So, we recently discussed the topic of Linear Bounded Automata in class, but we didn't exactly define them formally. After looking up definitions online, I am still confused about the positioning of the markers. Are they always supposed to lie at either end of the input string? Can they be further to the left/right, just as long as their distance is at most some constant multiple of the length of the input? If so, do we get to choose their position for every input string separately (for example, making sure the left marker is always right before the input string)?
The linear bounded automaton is a restricted form of a nondeterministic Turing machine. The restriction is that the tape is finite. That is ensured by limiting the tape in its both ends with markers. That is all about it.
Now, how you choose these markers is not relevant for the automaton, as far as distance from the left and the right markers (i.e. the length of the tape) is a linear function of the input's length.
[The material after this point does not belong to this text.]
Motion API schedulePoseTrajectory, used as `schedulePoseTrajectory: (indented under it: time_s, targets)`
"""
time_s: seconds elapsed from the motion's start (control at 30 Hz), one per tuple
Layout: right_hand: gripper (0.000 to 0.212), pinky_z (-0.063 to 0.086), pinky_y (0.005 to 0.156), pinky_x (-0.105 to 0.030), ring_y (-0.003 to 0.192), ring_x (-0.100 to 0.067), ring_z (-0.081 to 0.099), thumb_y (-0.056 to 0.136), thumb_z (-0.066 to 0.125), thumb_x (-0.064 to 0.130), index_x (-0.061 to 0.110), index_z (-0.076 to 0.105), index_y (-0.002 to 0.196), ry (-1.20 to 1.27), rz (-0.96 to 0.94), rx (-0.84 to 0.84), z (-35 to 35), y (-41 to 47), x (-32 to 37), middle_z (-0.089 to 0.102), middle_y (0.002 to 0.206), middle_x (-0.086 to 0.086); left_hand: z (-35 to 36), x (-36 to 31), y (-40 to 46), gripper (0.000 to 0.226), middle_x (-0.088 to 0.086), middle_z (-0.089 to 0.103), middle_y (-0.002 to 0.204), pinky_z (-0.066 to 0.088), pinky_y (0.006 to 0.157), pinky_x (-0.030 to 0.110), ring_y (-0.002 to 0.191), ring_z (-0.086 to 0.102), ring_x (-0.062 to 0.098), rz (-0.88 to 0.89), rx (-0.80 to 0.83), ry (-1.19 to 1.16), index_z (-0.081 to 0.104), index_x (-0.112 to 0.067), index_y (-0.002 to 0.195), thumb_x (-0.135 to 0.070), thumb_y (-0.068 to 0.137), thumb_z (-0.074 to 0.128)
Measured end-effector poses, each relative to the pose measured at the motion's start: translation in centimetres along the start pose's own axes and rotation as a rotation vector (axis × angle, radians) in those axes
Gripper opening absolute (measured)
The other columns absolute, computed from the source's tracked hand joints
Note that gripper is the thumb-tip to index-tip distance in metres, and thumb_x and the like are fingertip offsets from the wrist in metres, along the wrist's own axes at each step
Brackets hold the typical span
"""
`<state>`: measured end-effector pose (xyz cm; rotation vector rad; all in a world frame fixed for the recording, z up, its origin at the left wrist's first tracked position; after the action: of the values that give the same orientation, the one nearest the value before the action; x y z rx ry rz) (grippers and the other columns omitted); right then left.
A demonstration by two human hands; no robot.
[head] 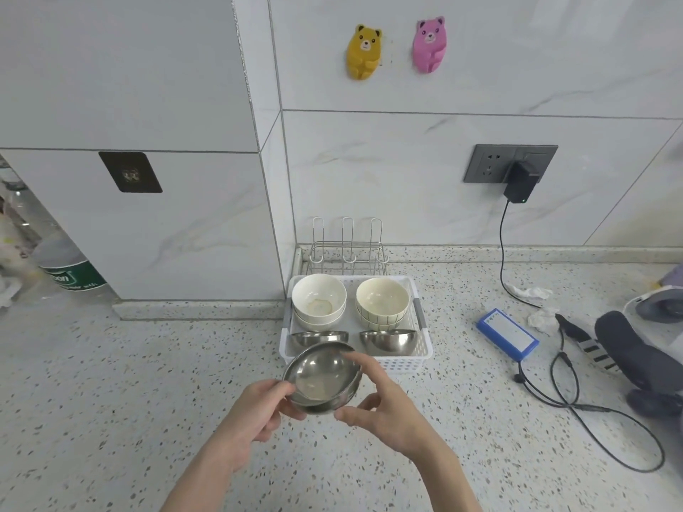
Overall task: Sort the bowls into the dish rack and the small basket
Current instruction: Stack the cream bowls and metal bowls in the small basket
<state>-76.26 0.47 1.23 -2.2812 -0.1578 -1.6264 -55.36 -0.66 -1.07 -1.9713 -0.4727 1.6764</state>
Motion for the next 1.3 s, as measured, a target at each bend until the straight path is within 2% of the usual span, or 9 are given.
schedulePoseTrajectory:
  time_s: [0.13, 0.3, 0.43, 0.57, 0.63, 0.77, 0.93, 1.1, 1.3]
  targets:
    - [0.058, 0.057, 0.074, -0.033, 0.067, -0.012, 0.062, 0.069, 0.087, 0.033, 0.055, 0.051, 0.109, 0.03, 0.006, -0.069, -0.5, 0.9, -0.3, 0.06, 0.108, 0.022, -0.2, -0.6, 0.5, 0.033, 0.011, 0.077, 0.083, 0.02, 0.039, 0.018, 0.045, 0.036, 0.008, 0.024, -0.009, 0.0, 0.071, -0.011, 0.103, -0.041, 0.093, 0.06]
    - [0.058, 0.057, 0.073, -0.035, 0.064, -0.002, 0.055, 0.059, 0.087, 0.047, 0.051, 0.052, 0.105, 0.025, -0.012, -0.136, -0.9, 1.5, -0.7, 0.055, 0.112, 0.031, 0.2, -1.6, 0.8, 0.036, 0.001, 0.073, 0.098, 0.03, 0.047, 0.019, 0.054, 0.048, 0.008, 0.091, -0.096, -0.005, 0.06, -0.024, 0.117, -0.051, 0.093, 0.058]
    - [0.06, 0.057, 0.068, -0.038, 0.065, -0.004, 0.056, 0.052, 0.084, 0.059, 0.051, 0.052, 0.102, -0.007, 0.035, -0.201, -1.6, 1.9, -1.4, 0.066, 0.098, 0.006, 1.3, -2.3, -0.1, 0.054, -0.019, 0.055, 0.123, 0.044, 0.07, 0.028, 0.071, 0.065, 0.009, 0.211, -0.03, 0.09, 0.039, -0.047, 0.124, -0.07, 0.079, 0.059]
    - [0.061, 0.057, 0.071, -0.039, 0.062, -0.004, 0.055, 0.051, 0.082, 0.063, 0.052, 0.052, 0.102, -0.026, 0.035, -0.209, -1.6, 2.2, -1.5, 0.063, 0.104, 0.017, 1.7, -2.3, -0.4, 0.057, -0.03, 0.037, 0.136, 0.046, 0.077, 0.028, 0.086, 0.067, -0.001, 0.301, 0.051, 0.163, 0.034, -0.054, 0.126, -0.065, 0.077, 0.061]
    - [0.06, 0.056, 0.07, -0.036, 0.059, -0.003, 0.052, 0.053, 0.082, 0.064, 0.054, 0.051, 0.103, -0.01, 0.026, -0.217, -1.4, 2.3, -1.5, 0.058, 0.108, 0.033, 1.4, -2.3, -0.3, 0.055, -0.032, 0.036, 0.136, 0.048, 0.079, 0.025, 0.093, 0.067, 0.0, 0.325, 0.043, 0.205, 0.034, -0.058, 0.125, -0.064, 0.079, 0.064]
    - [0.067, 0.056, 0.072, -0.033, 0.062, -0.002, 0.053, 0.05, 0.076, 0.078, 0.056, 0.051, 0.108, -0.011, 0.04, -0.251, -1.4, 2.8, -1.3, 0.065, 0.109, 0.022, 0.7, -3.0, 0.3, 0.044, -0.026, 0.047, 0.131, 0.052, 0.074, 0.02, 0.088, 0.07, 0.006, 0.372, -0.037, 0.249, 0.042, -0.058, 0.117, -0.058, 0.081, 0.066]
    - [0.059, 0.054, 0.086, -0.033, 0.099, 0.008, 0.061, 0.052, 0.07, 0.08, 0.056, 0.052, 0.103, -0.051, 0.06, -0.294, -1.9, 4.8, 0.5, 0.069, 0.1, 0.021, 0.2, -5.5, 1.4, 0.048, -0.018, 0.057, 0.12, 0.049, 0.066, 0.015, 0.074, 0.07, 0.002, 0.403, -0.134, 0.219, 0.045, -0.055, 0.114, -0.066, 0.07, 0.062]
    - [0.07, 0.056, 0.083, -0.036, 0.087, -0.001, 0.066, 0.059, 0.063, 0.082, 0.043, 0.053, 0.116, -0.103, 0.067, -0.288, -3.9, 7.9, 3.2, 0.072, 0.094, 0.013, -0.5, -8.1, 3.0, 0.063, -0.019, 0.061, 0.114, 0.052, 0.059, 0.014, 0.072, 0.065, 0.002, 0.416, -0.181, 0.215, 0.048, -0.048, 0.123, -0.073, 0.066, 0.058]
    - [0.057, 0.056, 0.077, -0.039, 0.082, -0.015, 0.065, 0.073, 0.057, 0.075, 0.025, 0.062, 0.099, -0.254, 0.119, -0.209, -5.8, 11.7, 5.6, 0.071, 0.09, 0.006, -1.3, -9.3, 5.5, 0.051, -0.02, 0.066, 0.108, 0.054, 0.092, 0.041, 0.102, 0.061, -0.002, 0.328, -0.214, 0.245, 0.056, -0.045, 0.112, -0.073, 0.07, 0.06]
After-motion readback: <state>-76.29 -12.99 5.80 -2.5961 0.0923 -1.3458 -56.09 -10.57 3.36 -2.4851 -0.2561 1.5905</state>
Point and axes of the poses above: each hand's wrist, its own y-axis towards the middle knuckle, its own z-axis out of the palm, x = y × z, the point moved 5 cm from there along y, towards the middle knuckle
The Turing machine starts with a tape that has the input written in it "somewhere", and the tape's head points to its first symbol. The LBA does not add new restrictions on that, so it remains: the input is somewhere. That implies (because of the limitation markers) that the input is between the two markers, you can place your input's first symbol just after the left marker or place the input's last symbol just before the right marker. Both cases are not forbidden by the definition of LBA.
How the different position of the input on the tape will be used by the automaton with its states is another topic. With other words, you might need a specific placement of the input on the tape that depends from the automaton states and transition, else you will not get an acceptance.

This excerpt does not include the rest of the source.